WHAT THIS TASK INVOLVES: Within the records that follow, find every line containing the string "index". Copy those lines.

MATERIAL TO PROCESS:
::::

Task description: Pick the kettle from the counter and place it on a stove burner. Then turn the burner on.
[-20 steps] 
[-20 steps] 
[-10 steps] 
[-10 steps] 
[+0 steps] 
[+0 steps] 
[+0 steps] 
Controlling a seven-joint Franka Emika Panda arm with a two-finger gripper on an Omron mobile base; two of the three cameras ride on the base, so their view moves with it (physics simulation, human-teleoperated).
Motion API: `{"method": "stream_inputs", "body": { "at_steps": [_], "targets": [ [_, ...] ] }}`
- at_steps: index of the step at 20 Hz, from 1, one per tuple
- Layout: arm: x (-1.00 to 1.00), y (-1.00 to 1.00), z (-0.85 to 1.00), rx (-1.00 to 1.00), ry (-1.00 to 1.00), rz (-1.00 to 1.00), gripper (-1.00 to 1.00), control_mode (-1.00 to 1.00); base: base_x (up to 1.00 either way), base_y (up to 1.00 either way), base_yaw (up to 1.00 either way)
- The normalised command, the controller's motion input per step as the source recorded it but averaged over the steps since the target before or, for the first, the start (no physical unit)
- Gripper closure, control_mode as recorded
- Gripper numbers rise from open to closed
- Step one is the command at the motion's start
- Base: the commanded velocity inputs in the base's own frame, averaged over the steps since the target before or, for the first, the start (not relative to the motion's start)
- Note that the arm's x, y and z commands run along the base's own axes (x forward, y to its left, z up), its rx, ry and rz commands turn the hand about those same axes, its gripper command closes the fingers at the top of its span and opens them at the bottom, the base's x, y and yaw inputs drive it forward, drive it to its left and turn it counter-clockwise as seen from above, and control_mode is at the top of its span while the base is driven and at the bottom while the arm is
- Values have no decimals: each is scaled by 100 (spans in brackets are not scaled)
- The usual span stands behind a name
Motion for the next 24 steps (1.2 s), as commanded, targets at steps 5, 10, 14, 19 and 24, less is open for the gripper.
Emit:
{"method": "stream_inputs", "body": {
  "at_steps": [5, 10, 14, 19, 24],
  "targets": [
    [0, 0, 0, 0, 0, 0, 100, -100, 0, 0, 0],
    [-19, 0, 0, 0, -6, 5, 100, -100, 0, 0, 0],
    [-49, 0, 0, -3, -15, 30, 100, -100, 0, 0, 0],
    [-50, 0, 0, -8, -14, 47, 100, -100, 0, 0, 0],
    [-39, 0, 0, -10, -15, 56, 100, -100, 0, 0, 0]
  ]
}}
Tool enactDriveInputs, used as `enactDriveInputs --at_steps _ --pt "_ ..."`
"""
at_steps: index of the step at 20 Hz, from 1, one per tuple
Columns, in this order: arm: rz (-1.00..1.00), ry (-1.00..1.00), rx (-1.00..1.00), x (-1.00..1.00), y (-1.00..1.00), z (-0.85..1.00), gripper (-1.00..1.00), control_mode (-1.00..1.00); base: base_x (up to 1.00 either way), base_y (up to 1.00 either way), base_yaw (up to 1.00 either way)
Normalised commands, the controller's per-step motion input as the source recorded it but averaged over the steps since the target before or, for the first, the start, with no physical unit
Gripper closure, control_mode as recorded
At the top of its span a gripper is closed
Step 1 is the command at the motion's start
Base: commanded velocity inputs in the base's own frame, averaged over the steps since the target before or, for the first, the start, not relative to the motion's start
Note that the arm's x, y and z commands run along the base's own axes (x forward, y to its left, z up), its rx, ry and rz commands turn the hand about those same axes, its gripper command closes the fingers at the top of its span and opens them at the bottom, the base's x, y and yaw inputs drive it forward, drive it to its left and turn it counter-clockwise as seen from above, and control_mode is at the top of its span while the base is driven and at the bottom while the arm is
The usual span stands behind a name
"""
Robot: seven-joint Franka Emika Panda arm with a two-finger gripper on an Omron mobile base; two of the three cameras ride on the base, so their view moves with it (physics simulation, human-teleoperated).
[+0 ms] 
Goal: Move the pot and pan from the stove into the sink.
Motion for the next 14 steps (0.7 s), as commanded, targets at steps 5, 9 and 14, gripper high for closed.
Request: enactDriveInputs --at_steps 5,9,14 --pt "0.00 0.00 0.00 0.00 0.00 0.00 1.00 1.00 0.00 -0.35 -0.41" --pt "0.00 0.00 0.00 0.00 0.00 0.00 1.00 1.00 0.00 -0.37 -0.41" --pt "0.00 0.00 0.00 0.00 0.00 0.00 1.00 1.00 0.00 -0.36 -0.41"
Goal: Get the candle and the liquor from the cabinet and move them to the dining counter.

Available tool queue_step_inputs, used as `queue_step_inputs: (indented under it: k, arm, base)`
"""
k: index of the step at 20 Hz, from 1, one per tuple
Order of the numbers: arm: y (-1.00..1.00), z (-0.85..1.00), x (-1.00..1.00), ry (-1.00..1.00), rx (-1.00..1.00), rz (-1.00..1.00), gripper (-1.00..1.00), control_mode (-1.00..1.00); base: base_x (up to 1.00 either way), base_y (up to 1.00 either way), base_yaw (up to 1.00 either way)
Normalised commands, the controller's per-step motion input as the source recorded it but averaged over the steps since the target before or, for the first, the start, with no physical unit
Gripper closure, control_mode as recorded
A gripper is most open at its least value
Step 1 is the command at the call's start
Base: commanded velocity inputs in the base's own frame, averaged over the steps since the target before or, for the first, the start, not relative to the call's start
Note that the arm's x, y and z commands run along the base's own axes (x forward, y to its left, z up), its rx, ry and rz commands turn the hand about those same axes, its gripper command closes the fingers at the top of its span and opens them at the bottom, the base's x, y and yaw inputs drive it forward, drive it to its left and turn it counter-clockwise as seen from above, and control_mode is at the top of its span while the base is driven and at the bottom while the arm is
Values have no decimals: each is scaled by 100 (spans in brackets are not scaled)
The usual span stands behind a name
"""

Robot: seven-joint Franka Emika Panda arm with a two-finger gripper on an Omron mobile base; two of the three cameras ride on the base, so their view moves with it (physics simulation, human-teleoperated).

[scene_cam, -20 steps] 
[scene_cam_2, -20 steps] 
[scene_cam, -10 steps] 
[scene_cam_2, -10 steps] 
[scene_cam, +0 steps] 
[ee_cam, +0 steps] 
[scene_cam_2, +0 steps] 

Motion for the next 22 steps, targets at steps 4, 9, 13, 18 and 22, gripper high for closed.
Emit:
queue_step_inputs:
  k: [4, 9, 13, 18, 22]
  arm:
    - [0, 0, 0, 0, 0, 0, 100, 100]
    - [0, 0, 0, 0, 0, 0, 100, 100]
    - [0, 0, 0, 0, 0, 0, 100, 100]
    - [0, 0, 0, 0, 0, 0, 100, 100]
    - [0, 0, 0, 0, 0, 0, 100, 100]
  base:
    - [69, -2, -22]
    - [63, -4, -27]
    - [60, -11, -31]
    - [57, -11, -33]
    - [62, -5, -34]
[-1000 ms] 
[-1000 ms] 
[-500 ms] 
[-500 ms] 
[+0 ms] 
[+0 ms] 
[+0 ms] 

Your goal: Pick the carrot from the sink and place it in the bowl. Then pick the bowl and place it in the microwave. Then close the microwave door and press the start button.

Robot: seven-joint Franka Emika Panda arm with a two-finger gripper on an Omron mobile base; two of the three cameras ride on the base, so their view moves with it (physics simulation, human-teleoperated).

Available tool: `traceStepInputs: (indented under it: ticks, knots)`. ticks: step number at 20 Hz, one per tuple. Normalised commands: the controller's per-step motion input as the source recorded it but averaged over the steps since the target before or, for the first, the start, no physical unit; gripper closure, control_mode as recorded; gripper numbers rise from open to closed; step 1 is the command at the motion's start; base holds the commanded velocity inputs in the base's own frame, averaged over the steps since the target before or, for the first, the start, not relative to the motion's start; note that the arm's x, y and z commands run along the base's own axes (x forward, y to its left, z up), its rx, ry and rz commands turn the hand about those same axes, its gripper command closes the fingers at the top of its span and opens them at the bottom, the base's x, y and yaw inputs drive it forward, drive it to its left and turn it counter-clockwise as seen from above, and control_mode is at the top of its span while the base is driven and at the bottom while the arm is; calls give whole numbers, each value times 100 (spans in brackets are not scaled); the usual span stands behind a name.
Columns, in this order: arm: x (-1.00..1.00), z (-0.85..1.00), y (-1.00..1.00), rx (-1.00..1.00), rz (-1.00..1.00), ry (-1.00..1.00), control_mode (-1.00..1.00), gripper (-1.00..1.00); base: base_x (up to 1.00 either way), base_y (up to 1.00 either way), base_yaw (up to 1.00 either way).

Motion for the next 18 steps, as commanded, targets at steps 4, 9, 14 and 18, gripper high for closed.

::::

RESULT BELOW:
- at_steps: index of the step at 20 Hz, from 1, one per tuple
at_steps: index of the step at 20 Hz, from 1, one per tuple
k: index of the step at 20 Hz, from 1, one per tuple

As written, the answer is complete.